Charles Ives : j’ai vu le nom, j’ai pris une place. Les autres ? On verrait bien.

Jean-Féry Rebel : je serais bien incapable de dire ce qui le distingue d’autres compositeurs baroques et de déterminer si je le goûte plus ou moins, car la musique de cette période me fait à peu près toujours le même effet : celui d’un onguent musical, qui reprise et apaise le chaos dont il a douloureusement conscience et choisit d’ignorer. Toujours agréable.

Jörg Widmann : a le privilège rare de rejoindre ma courte liste de compositeurs blacklistés (sous-titrée : Berio’scours). Entendons-nous : ce n’est pas affreux ; c’est à peine. Echo-Fragmente. Je conçois le plaisir de la déconstruction, la poésie des ruines anticipées, mais il faut pour cela qu’il y ait quelque chose à déconstruire ; un écho, c’est maigre, comme matériel à fragmenter. Ce n’est pas même un chantiers ; le compositeur nous laisse en pleine carrière, comme si l’espace dégagé allait résonner à la manière d’un amphithéâtre antique. Désoeuvré, on tape sur les instruments baroques et moins baroques qui traînent : cela produit de drôles de bruit, baudruche qui glougloute, clarinette qui niaise, cassette des Zinzins de l’espace rembobinée… J’en retiens surtout que le hautbois est un piètre instrument de percussion. 

Jonathan Harvey : j’ai oublié son nom avant même de pouvoir le black-lister. L’installation de plaques à faire flamber les crevettes aigres-douces n’était pas bon signe. Le vide au sens bouddhique du terme. Pour toute méditation bouddhique, j’ai entendu une bataille de chats transgéniques dans une de ces ruelles sombres où les superhéros pratiquent la rescousse. C’est amusant deux minutes, parce que les chats sont manifestement suspendus à des élastiques qui leur permettent de rebondir n’importe comment contre les briques, les escaliers de secours et les poubelles, mais c’est un peu long les douze minutes restantes.  Wheel of Emptiness pour seize musiciens. Je n’invente rien.

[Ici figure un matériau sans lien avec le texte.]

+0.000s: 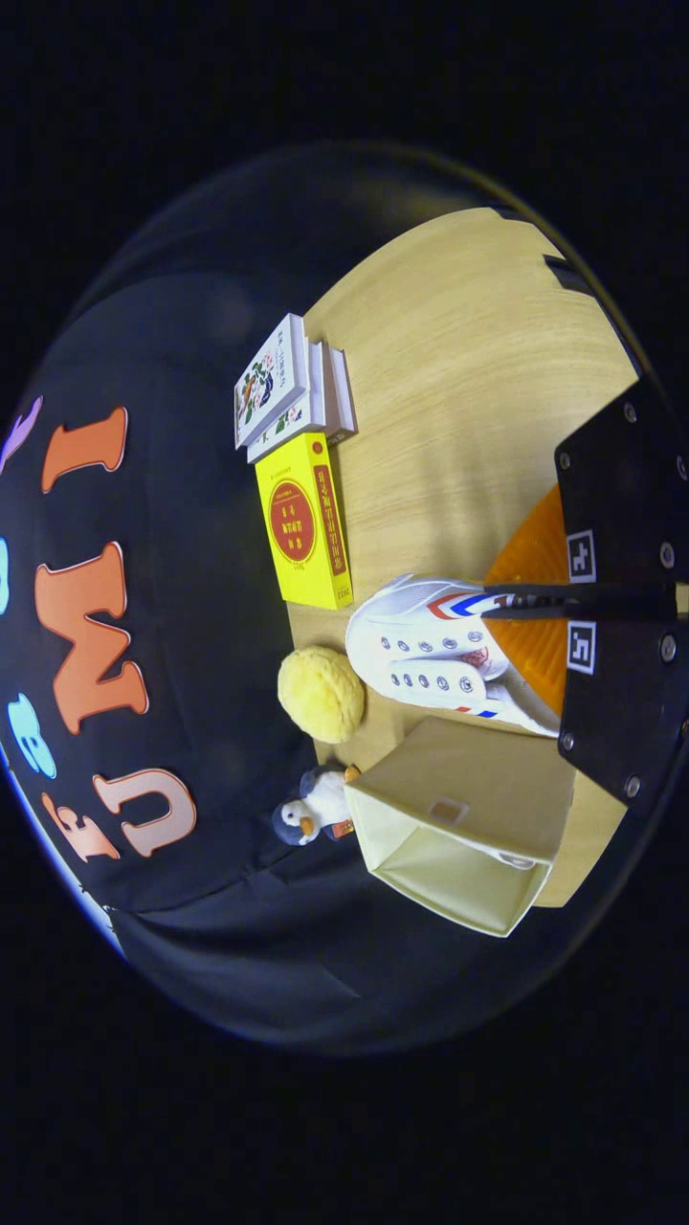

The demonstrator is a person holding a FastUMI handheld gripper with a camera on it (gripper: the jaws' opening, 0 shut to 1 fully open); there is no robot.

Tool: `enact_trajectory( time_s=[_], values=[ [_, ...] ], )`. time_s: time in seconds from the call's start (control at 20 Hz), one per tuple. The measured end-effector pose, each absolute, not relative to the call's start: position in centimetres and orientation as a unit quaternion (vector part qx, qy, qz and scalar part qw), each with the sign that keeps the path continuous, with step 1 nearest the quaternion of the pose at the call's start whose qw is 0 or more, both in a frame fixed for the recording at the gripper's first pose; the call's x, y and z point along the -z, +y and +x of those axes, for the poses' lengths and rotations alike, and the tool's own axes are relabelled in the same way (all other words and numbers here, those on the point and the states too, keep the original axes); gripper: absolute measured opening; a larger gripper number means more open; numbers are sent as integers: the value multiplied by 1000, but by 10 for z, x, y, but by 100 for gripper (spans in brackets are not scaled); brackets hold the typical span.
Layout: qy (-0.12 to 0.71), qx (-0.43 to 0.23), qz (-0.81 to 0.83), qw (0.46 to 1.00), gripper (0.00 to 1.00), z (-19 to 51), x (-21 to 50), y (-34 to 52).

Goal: Open the storage box then place both shoes into the box .Put the left shoe in first, then the right shoe, with the right side of both shoes facing outward in a uniform manner.

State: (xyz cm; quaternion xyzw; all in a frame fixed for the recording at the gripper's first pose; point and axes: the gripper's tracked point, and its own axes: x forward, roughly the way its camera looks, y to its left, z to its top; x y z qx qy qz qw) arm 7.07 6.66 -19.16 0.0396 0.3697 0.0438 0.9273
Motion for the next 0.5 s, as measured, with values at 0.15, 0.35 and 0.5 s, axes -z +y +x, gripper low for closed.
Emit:
enact_trajectory(
  time_s=[0.15,0.35,0.5],
  values=[
    [361,-41,56,930,0,69,178,114],
    [355,-42,69,932,0,65,163,161],
    [344,-41,74,935,0,65,154,189]
  ],
)
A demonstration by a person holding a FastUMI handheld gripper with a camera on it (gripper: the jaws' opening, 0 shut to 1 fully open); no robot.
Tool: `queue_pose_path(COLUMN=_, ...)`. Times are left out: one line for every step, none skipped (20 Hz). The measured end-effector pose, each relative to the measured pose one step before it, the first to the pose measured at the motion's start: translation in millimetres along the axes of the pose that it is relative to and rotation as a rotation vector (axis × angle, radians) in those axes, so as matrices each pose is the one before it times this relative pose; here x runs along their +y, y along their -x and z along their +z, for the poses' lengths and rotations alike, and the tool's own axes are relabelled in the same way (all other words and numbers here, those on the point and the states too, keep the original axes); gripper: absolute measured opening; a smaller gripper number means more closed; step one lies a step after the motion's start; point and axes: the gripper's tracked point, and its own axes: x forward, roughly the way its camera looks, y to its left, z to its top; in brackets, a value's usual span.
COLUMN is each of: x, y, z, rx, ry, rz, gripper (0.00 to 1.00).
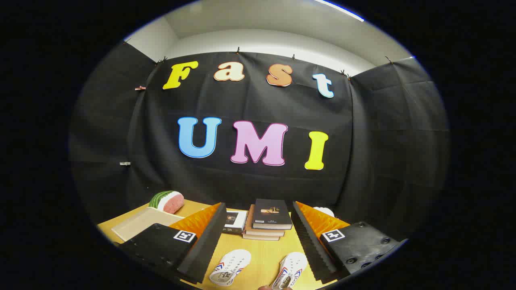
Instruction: Open the storage box then place both shoes into the box .Put the left shoe in first, then the right shoe, with the right side of both shoes facing outward in a uniform manner.
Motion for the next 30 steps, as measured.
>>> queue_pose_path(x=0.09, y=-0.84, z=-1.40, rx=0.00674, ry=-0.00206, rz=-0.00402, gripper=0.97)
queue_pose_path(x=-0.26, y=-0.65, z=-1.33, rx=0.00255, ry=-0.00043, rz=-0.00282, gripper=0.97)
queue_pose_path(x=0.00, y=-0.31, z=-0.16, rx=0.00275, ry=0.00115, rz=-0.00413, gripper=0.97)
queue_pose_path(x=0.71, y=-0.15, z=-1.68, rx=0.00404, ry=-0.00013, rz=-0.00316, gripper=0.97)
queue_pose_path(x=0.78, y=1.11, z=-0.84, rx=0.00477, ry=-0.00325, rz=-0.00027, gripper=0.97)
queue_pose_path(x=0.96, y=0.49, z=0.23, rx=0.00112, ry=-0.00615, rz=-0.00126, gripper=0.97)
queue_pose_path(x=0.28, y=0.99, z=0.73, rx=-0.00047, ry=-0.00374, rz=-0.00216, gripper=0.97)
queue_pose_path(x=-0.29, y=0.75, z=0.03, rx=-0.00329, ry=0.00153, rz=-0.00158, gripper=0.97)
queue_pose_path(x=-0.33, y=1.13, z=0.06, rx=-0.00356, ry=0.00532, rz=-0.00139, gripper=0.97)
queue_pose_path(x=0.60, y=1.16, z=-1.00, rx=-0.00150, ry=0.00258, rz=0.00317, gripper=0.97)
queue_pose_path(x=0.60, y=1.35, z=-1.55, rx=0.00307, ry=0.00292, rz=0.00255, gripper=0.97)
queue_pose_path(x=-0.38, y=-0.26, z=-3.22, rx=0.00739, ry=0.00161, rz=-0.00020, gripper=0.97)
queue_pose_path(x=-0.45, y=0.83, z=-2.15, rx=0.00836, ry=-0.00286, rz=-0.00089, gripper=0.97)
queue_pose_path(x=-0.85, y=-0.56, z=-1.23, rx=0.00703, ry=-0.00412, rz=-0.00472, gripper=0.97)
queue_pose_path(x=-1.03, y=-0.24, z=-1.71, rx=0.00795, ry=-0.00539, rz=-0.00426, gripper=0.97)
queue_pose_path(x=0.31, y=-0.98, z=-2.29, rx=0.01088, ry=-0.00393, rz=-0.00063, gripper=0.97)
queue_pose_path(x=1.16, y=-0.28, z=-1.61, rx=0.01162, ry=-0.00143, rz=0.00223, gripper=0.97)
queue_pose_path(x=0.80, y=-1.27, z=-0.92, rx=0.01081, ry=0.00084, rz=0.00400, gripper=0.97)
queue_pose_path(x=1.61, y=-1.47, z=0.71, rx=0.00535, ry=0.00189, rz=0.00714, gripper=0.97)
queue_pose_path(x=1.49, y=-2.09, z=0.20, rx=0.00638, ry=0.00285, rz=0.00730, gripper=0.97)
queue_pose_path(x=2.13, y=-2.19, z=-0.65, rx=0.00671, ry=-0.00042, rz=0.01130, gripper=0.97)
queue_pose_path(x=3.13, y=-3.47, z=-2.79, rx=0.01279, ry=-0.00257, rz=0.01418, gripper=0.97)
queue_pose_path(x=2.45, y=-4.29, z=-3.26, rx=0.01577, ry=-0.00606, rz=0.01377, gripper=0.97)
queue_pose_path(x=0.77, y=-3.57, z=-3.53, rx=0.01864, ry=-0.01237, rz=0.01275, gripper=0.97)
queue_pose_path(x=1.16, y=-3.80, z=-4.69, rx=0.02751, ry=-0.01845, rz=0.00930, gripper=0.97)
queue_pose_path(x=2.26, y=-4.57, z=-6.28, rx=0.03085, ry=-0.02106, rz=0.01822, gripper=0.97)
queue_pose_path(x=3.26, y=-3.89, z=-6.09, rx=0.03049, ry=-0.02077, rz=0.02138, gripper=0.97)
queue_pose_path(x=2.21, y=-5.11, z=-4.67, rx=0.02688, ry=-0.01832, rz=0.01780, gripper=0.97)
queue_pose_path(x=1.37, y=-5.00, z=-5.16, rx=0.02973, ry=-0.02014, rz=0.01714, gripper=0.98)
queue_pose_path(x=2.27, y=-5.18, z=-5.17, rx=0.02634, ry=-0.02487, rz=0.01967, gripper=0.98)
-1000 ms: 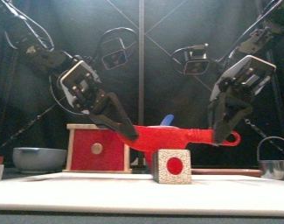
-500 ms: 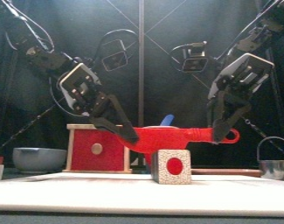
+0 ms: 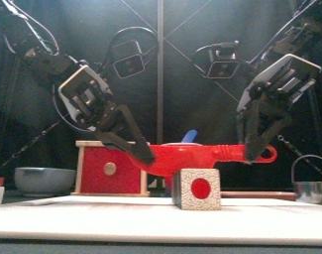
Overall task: Cut the sushi into 4 pieces with the knife
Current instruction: Cut the sushi into 4 pieces
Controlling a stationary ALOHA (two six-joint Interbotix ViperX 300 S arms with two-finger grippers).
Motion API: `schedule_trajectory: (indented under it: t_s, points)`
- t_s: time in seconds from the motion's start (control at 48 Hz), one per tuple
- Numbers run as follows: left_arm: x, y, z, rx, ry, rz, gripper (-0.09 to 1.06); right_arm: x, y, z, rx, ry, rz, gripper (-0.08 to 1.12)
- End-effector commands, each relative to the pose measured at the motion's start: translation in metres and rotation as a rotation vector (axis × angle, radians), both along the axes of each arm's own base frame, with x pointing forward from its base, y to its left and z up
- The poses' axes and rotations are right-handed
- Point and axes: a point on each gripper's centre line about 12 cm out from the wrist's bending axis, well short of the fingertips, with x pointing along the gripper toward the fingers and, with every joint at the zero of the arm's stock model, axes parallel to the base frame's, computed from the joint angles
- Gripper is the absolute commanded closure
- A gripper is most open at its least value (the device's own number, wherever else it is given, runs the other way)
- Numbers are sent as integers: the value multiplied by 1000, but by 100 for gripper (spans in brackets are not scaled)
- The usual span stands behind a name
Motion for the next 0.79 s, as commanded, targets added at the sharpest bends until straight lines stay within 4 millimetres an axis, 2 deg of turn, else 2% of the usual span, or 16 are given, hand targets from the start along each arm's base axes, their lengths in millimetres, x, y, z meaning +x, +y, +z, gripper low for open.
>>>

Charles Ives : retrouvant mon poulain, je me suis sentie l’âme du majordome de Downtown Abbey levant un sourcil, l’interrogation muette : monsieur, quelles fréquentations sont-ce là ? Heureusement, oui monsieur, bien monsieur, évidemment monsieur. La Symphonie n° 4 ne sera peut-être pas ma préférée mais quelque chose s’y joue. Quelques choses, même, à en juger par les deux chefs d’orchestre et les rythmes-mélodies-pupitres qui se superposent. Cela ne se répond pas, ne cherche même pas à passer par-dessus, à jouer plus fort que ; cela co-existe, et reflue parfois, dans une ignorance mutuelle, comme deux manifestations culturelles organisées dans une même ville, à quelques rues d’intervalle : à la sortie d’une église, les choeurs encore, une fanfare déjà. On est là, sur un seuil inexistant, non pas tant dans l’entre-deux que dans l’un et l’autre, comme au milieu d’une longue tablée où l’on suit des conversations distinctes, l’une à droite, l’autre à gauche, ou serait-ce en face, l’écho nous revient de là à présent, la conversation déviée, enflée ou tue tandis que l’on prêtait attention à l’une à l’autre. On sort de la symphonie comme de ce genre de conversation, sans savoir si l’emporte la fatigue ou la fascination pour les échos impromptus surgis de ces superpositions sans mélange.